Rzucił mi spojrzenie z dziwnym uśmiechem. Jakby cała ta sytuacja i to co mówi, go bawiło. Przez chwilę nie wiedziałem co powiedzieć, ale młody mnie wyręczył.

-Matka se go znalazła i przypałętała do domu. Nie potrzebnie. Tylko zawadza. I robi wywody na jakieś nic nie znaczące tematy.

-Wybacz... nie wiedziałem.

Spuściłem wzrok na dłonie zakłopotany.

-Słyszałem, że u ciebie też nie jest kolorowo.

-Ehh...

Westchnąłem. Nie dokońca wiedziałem, czy mogę ufać temu dzieciakowi.

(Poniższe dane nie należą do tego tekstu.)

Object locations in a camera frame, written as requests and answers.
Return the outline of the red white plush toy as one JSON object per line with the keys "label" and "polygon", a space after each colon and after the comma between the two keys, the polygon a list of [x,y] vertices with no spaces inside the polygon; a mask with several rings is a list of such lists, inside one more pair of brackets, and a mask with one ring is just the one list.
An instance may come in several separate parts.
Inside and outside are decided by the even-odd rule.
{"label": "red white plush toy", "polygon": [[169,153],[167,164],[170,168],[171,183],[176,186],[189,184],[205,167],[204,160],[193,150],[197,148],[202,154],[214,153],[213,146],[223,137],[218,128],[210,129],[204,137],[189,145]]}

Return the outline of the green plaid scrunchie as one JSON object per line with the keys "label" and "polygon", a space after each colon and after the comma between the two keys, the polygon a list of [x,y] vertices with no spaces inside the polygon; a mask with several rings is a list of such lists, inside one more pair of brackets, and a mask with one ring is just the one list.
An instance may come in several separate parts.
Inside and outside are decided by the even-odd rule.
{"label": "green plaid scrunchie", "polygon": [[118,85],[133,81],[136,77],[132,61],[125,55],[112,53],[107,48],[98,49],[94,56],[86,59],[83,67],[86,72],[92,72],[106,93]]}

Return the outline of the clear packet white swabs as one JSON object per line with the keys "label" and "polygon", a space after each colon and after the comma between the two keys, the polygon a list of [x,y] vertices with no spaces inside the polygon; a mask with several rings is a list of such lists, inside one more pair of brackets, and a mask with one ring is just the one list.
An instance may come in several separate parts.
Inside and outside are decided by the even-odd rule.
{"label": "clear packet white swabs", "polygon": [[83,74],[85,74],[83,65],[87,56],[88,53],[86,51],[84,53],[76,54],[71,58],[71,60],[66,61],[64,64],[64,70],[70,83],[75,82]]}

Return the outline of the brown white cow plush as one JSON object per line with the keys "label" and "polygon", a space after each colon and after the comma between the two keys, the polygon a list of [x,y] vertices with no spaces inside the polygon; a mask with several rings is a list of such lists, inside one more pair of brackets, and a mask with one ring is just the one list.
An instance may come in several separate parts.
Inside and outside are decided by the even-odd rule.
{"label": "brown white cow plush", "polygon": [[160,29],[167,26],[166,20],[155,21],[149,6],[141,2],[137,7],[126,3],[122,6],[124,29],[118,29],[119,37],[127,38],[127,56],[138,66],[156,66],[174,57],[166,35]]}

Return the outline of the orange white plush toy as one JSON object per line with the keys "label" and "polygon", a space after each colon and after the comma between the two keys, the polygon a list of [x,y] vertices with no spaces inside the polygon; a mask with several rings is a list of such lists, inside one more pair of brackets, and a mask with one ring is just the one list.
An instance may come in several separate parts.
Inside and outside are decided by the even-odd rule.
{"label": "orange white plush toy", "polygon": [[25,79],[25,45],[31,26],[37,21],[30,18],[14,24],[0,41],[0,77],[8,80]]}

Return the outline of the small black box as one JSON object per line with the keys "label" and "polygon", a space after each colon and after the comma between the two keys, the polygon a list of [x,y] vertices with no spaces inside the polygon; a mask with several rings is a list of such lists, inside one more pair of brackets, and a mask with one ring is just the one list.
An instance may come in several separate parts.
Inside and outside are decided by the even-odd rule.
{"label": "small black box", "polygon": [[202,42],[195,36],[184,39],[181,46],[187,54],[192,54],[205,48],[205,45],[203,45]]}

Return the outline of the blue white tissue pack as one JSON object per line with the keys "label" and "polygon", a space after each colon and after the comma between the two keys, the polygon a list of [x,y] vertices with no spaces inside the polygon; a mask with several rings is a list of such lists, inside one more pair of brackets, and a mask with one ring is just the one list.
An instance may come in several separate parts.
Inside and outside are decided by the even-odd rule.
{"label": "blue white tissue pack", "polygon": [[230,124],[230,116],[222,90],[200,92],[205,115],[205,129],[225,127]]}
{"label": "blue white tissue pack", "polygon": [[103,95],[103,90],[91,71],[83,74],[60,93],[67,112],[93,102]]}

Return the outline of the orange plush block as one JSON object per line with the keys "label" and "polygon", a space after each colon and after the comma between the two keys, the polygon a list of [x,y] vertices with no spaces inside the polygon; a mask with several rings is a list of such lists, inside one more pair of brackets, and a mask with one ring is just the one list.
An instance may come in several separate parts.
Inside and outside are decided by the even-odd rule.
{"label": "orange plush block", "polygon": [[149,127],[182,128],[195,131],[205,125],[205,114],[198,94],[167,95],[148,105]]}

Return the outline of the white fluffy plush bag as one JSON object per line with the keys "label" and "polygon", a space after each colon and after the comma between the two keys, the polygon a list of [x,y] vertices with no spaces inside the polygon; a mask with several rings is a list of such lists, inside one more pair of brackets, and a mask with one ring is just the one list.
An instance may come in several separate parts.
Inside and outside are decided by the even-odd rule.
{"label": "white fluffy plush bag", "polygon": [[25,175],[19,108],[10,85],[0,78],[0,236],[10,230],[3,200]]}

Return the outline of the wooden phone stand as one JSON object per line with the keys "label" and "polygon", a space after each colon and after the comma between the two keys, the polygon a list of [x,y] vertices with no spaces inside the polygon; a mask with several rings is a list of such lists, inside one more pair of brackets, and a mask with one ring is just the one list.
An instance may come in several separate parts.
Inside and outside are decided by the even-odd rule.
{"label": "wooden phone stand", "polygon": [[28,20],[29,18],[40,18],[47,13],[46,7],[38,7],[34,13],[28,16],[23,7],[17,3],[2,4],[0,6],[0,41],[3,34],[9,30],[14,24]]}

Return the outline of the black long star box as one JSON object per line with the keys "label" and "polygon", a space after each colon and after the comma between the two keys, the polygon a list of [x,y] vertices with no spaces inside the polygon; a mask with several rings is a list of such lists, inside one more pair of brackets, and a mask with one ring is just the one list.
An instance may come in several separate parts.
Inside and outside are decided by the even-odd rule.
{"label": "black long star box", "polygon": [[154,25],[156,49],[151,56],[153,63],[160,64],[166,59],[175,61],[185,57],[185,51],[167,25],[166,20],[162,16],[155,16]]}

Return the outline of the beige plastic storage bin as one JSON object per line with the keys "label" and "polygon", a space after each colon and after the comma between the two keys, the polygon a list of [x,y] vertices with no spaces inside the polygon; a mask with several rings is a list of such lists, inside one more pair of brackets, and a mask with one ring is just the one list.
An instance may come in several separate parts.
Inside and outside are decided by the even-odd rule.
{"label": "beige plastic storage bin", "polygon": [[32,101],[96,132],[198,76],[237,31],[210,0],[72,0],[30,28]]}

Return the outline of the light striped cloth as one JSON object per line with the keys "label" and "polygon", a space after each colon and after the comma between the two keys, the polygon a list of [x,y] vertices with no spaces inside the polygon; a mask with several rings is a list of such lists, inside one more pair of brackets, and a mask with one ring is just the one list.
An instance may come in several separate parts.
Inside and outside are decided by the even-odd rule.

-Tak... można tak powiedzieć.

-Wygadaj się, to serio pomaga.

Naglił odpisując na sms'y w telefonie. Nawet na mnie nie spojrzał.

-Nie wiem czy to konieczne.

-Jak chcesz.

Wzruszył ramionami, po czym włożył małe, niebieskie słuchawki do uszu. Gdy patrzyłem na niego, widziałem zamkniętą w sobie kulkę tylko wtedy gdy je wkłada. Tak jakby zatracał się w muzyce i nic innego go nie interesowało.

Zerwałem się z miejsca i podszedłem do biurka. Otworzyłem skrzypiącą już szufladę i wyciągnąłem szkicownik z przyborami do rysowania.

-Dawno tego nie robiłem.

Wyszeptałem do siebie kładąc wszystko na blat. Położyłem przed siebie kartkę i przymknąłem oczy.

Zawsze kiedy zabierałem się do pracy przymykałem je i od razu w mojej głowie tworzył się zarys projektu. Po czym odwzorowywałem go na kartce. Jeongguk był na tyle cicho, że bez problemu mogłem się skupić.

W dłoni miałem jeden ołówek, którym robiłem zarys sylwetki. Obróciłem się w stronę ciemnowłosego i przelustrowałem jego ubiór. Był dość... ciekawy. Osobiście nigdy bym się tak nie ubrał. Jednak wyglądało to całkiem nieźle.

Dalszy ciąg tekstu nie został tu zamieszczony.